* Your instructions: In the entries that follow, find the line containing "[trace] **gray marble surface**"; from there, copy every line exactly through the line containing "Trace the outline of the **cable**.".

* Data to examine:

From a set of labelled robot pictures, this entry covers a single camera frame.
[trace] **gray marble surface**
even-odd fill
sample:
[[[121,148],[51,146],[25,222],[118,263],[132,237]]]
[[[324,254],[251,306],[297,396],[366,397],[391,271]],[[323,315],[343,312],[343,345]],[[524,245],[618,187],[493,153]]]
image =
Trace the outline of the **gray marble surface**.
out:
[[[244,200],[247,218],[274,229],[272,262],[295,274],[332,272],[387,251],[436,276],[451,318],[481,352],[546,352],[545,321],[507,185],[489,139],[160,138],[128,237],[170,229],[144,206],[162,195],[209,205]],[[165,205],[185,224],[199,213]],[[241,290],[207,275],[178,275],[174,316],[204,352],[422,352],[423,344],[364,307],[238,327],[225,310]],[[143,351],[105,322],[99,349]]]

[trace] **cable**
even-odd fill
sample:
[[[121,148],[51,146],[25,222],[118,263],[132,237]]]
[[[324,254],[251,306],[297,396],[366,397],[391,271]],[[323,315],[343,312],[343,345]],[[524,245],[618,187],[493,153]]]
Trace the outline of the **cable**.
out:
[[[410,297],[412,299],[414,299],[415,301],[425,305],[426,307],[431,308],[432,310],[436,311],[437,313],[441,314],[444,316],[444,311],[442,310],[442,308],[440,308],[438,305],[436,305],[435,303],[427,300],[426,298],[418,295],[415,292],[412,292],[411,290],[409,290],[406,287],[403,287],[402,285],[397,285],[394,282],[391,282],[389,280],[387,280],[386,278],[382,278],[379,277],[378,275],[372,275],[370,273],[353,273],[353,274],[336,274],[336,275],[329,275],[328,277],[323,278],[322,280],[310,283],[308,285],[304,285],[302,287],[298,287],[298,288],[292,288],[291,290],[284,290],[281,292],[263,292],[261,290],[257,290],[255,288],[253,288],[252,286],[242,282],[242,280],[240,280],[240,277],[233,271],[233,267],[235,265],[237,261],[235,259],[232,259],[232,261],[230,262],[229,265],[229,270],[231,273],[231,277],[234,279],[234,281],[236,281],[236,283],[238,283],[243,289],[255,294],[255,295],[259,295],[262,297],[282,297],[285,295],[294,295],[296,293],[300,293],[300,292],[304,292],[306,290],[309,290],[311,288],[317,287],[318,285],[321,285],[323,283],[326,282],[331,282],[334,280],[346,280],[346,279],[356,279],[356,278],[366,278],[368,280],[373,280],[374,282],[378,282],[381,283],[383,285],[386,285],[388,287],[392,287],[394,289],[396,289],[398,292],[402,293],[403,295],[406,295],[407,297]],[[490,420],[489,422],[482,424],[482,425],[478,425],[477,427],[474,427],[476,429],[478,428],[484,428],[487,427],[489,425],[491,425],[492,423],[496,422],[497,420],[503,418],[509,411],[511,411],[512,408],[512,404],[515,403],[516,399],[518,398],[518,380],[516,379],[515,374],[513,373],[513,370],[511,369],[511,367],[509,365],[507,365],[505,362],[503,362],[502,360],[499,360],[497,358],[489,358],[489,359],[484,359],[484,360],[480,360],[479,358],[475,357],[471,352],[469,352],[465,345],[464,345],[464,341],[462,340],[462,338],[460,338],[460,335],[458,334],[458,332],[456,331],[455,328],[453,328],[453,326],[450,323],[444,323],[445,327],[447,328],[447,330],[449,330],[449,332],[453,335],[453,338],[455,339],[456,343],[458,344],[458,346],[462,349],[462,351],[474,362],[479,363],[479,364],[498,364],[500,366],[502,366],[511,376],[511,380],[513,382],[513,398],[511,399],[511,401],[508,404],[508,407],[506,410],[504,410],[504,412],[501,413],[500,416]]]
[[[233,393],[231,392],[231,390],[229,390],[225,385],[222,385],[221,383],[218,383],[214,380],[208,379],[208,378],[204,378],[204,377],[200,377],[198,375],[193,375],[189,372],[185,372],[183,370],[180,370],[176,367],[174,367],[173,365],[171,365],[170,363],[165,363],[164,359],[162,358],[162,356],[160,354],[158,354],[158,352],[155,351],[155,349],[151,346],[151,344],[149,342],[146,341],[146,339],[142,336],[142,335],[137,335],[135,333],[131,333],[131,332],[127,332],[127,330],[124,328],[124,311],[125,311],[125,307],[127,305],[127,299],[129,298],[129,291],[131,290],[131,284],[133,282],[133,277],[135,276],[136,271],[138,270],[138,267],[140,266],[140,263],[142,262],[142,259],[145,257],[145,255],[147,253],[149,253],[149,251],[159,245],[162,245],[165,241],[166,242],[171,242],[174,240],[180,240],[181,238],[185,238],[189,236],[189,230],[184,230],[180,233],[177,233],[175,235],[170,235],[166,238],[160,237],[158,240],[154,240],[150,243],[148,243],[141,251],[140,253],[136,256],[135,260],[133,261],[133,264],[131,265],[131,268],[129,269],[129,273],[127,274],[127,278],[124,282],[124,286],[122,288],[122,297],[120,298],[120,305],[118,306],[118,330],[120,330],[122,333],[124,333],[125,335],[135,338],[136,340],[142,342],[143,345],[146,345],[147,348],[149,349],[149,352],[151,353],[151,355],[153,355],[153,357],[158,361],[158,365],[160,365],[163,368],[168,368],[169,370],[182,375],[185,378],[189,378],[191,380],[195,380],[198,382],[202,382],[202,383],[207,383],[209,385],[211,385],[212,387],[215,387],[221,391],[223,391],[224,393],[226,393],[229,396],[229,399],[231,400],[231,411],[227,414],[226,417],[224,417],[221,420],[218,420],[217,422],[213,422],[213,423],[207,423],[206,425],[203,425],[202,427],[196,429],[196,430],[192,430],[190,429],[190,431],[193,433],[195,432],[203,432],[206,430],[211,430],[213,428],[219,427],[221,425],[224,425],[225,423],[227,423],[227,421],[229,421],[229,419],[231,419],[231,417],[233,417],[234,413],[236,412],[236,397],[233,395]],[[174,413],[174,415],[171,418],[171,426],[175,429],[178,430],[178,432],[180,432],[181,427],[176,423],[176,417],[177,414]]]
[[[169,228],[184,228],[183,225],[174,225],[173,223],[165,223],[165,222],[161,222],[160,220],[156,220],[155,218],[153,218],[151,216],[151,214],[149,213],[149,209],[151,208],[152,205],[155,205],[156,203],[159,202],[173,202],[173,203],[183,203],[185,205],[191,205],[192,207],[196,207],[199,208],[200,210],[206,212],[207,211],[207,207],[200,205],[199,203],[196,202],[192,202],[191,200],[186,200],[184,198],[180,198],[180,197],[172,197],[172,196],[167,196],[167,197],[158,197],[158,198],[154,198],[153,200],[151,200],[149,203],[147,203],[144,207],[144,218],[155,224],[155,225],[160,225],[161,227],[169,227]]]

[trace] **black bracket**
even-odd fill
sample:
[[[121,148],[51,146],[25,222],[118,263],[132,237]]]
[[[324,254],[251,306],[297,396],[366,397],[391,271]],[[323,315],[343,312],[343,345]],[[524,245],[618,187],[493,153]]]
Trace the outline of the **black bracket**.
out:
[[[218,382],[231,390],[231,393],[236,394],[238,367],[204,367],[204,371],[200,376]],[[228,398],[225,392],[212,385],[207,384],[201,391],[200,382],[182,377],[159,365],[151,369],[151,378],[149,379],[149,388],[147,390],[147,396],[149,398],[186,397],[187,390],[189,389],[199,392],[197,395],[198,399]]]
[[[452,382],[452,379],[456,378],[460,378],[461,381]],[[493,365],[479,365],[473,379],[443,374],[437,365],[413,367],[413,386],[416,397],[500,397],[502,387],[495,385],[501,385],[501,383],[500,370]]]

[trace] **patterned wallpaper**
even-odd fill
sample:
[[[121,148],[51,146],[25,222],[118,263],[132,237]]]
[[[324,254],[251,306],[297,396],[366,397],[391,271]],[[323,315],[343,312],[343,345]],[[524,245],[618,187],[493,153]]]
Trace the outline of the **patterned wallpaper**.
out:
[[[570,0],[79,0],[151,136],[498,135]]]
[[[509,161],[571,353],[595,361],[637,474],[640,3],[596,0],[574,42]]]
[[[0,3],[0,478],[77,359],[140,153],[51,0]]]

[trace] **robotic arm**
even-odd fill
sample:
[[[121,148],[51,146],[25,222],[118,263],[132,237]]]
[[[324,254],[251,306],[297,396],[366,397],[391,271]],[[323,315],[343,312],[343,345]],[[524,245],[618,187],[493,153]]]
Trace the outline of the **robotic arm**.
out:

* Answer for this exercise:
[trace] **gray marble surface**
even-odd fill
sample:
[[[121,148],[51,146],[25,222],[118,263],[132,237]]]
[[[324,254],[251,306],[297,396],[366,397],[391,271]],[[323,315],[343,312],[343,345]],[[524,245],[618,187],[493,153]]]
image =
Trace the outline of the **gray marble surface**.
out:
[[[244,200],[247,218],[274,229],[272,262],[295,274],[332,272],[387,251],[436,276],[451,318],[481,352],[546,352],[545,321],[507,185],[489,139],[160,138],[128,237],[170,229],[144,206],[162,195],[209,205]],[[165,205],[185,224],[199,213]],[[241,290],[207,275],[178,275],[174,316],[204,352],[422,352],[423,344],[364,307],[238,327],[225,310]],[[143,351],[105,322],[99,349]]]

[trace] **cable**
even-odd fill
sample:
[[[121,148],[51,146],[25,222],[118,263],[132,237]]]
[[[324,254],[251,306],[297,396],[366,397],[391,271]],[[323,315],[343,312],[343,345]],[[524,245],[618,187],[493,153]]]
Trace the outline of the **cable**.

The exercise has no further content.